__Exercise objective__
Transcribe the records in full.

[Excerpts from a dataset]
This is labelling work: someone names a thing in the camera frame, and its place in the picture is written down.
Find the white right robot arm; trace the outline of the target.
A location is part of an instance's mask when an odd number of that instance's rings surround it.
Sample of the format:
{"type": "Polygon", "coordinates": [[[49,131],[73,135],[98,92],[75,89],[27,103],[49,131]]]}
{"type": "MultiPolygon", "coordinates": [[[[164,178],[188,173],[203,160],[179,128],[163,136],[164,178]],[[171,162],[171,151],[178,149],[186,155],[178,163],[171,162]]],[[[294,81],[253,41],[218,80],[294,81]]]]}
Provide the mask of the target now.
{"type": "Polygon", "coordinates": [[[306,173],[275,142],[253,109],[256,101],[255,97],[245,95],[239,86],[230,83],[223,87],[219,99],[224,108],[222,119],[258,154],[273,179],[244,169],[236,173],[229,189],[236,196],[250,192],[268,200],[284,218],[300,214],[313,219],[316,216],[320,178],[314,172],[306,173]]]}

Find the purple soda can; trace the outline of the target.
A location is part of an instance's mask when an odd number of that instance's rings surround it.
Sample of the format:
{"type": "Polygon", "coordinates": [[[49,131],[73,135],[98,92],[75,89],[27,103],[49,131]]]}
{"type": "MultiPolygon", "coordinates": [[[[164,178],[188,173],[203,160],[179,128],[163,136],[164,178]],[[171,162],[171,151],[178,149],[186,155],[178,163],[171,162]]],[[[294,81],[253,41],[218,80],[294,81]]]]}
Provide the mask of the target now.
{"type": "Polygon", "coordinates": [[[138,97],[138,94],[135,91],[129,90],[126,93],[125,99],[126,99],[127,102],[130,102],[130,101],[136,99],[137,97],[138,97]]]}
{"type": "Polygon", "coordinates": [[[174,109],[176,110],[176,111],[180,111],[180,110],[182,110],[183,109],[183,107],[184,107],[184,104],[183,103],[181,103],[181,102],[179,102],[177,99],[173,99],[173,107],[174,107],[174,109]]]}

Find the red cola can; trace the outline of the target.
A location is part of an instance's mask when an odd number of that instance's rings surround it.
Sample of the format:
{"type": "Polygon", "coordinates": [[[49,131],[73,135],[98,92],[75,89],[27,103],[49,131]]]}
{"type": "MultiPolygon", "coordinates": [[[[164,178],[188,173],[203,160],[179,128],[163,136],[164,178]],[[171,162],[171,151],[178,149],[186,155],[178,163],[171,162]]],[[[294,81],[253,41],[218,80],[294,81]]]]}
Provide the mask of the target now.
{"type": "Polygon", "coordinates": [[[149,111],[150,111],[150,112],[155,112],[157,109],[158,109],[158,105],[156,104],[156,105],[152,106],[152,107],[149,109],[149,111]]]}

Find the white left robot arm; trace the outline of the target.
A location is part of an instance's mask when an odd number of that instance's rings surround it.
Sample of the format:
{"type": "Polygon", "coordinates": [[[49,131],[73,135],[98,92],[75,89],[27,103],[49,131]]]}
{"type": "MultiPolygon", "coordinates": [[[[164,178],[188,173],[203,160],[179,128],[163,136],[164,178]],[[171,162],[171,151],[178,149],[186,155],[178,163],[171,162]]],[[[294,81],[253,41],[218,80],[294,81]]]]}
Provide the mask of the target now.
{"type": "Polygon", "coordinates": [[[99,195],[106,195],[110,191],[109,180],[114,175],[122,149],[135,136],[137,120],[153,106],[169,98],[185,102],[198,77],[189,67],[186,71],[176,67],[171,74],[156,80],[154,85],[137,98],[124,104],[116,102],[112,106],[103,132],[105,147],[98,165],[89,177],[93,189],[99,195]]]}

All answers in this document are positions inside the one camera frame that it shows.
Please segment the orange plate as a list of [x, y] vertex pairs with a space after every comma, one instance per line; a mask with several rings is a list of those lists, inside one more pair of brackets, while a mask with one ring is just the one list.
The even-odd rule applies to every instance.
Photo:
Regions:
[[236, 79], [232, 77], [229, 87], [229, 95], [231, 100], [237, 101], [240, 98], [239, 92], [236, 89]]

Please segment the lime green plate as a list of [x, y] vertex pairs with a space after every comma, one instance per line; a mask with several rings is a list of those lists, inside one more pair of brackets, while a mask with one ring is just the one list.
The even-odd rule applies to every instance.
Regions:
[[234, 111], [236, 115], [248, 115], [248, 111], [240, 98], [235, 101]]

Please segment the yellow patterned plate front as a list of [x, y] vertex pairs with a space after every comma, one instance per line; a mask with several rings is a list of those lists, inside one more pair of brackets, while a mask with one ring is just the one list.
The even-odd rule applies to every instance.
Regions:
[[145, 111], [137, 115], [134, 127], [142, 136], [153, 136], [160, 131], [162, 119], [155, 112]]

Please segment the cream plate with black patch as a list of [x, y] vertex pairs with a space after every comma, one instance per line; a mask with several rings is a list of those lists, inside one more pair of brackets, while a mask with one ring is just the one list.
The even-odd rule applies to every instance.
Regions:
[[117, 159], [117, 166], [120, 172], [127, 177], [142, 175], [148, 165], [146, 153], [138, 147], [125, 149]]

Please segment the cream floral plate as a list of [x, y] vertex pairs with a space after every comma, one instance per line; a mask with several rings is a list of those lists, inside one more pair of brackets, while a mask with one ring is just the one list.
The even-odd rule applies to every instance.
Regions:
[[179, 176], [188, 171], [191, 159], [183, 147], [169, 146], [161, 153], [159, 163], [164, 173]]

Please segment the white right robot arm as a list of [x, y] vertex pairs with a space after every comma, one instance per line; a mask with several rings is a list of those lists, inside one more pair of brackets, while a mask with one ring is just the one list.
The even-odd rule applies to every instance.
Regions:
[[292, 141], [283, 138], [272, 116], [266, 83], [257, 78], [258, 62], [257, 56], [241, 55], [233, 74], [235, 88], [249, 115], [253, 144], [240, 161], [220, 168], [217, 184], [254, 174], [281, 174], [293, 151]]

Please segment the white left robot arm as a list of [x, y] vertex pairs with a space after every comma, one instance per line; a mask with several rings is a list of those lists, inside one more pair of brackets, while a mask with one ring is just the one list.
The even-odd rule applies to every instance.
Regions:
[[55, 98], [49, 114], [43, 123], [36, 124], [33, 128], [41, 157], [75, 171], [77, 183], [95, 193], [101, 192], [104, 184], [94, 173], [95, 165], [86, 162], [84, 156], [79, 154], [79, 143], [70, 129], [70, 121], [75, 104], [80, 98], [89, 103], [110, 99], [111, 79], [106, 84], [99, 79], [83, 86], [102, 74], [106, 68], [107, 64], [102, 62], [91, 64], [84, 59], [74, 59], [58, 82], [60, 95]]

__Reply__
This is labelling work: someone names a thing in the camera frame, and its place in the picture is written down.
Find the white right robot arm; trace the outline of the target.
A location is part of an instance's mask when an odd number of that instance's rings surround it.
Sample of the format:
{"type": "Polygon", "coordinates": [[[49,131],[73,135],[98,92],[75,89],[27,103],[49,131]]]}
{"type": "MultiPolygon", "coordinates": [[[[164,178],[188,173],[203,160],[179,128],[163,136],[164,178]],[[171,162],[171,151],[178,149],[186,155],[178,163],[171,162]]],[[[294,81],[253,41],[218,80],[294,81]]]]}
Provide the mask of the target now.
{"type": "Polygon", "coordinates": [[[306,173],[275,142],[253,109],[256,101],[255,97],[245,95],[239,86],[230,83],[223,87],[219,99],[224,108],[222,119],[258,154],[273,179],[244,169],[236,173],[229,189],[236,196],[250,192],[268,200],[284,218],[300,214],[313,219],[316,216],[320,178],[314,172],[306,173]]]}

Find the purple soda can; trace the outline of the target.
A location is part of an instance's mask when an odd number of that instance's rings surround it.
Sample of the format:
{"type": "Polygon", "coordinates": [[[49,131],[73,135],[98,92],[75,89],[27,103],[49,131]]]}
{"type": "MultiPolygon", "coordinates": [[[[164,178],[188,173],[203,160],[179,128],[163,136],[164,178]],[[171,162],[171,151],[178,149],[186,155],[178,163],[171,162]]],[[[294,81],[253,41],[218,80],[294,81]]]]}
Provide the mask of the target now.
{"type": "Polygon", "coordinates": [[[138,97],[138,94],[135,91],[129,90],[126,93],[125,99],[126,99],[127,102],[130,102],[130,101],[136,99],[137,97],[138,97]]]}
{"type": "Polygon", "coordinates": [[[174,109],[176,110],[176,111],[180,111],[180,110],[182,110],[183,109],[183,107],[184,107],[184,104],[183,103],[181,103],[181,102],[179,102],[177,99],[173,99],[173,107],[174,107],[174,109]]]}

Find the red cola can; trace the outline of the target.
A location is part of an instance's mask when an odd number of that instance's rings surround it.
Sample of the format:
{"type": "Polygon", "coordinates": [[[49,131],[73,135],[98,92],[75,89],[27,103],[49,131]]]}
{"type": "MultiPolygon", "coordinates": [[[[164,178],[188,173],[203,160],[179,128],[163,136],[164,178]],[[171,162],[171,151],[178,149],[186,155],[178,163],[171,162]]],[[[294,81],[253,41],[218,80],[294,81]]]]}
Provide the mask of the target now.
{"type": "Polygon", "coordinates": [[[149,111],[150,111],[150,112],[155,112],[157,109],[158,109],[158,105],[156,104],[156,105],[152,106],[152,107],[149,109],[149,111]]]}

Find the white left robot arm; trace the outline of the target.
A location is part of an instance's mask when an odd number of that instance's rings surround it.
Sample of the format:
{"type": "Polygon", "coordinates": [[[49,131],[73,135],[98,92],[75,89],[27,103],[49,131]]]}
{"type": "MultiPolygon", "coordinates": [[[[164,178],[188,173],[203,160],[179,128],[163,136],[164,178]],[[171,162],[171,151],[178,149],[186,155],[178,163],[171,162]]],[[[294,81],[253,41],[218,80],[294,81]]]]}
Provide the mask of the target now.
{"type": "Polygon", "coordinates": [[[99,195],[106,195],[110,191],[109,180],[114,175],[122,149],[135,136],[137,120],[153,106],[169,98],[185,102],[198,77],[189,67],[186,71],[176,67],[171,74],[156,80],[154,85],[137,98],[124,104],[116,102],[112,106],[103,132],[105,147],[98,165],[89,177],[93,189],[99,195]]]}

All answers in this document are positions inside the one camera frame that it shows.
Please segment the orange plate as a list of [x, y] vertex pairs with a space after every comma, one instance per line; a mask with several rings is a list of those lists, inside one more pair of brackets, while a mask with one ring is just the one list.
The even-odd rule applies to every instance.
Photo:
Regions:
[[236, 79], [232, 77], [229, 87], [229, 95], [231, 100], [237, 101], [240, 98], [239, 92], [236, 89]]

Please segment the lime green plate as a list of [x, y] vertex pairs with a space after every comma, one instance per line; a mask with several rings is a list of those lists, inside one more pair of brackets, while a mask with one ring is just the one list.
The even-odd rule applies to every instance.
Regions:
[[234, 111], [236, 115], [248, 115], [248, 111], [240, 98], [235, 101]]

Please segment the yellow patterned plate front as a list of [x, y] vertex pairs with a space after every comma, one instance per line; a mask with several rings is a list of those lists, inside one more pair of brackets, while a mask with one ring is just the one list.
The even-odd rule applies to every instance.
Regions:
[[145, 111], [137, 115], [134, 127], [142, 136], [153, 136], [160, 131], [162, 119], [155, 112]]

Please segment the cream plate with black patch as a list of [x, y] vertex pairs with a space after every comma, one instance per line; a mask with several rings is a list of those lists, inside one more pair of brackets, while a mask with one ring is just the one list.
The even-odd rule applies to every instance.
Regions:
[[117, 159], [117, 166], [120, 172], [127, 177], [142, 175], [148, 165], [146, 153], [138, 147], [125, 149]]

Please segment the cream floral plate as a list of [x, y] vertex pairs with a space after every comma, one instance per line; a mask with several rings is a list of those lists, inside one more pair of brackets, while a mask with one ring is just the one list.
The even-odd rule applies to every instance.
Regions:
[[179, 176], [188, 171], [191, 159], [183, 147], [169, 146], [161, 153], [159, 163], [164, 173]]

Please segment the white right robot arm as a list of [x, y] vertex pairs with a space after every comma, one instance per line; a mask with several rings is a list of those lists, inside one more pair of brackets, while a mask with one ring is just the one list.
The even-odd rule applies to every instance.
Regions:
[[292, 141], [283, 138], [272, 116], [266, 83], [257, 78], [258, 62], [257, 56], [241, 55], [233, 74], [235, 88], [249, 115], [253, 144], [240, 161], [220, 168], [217, 184], [254, 174], [281, 174], [293, 151]]

Please segment the white left robot arm as a list of [x, y] vertex pairs with a space after every comma, one instance per line; a mask with several rings is a list of those lists, inside one more pair of brackets, while a mask with one ring is just the one list.
The even-odd rule applies to every instance.
Regions:
[[55, 98], [49, 114], [43, 123], [36, 124], [33, 128], [41, 157], [75, 171], [77, 183], [95, 193], [101, 192], [104, 184], [94, 173], [95, 165], [86, 162], [84, 156], [79, 154], [79, 143], [70, 129], [70, 121], [75, 104], [80, 98], [89, 103], [110, 99], [111, 79], [106, 84], [99, 79], [83, 86], [102, 74], [106, 68], [107, 64], [102, 62], [91, 64], [84, 59], [74, 59], [58, 82], [60, 95]]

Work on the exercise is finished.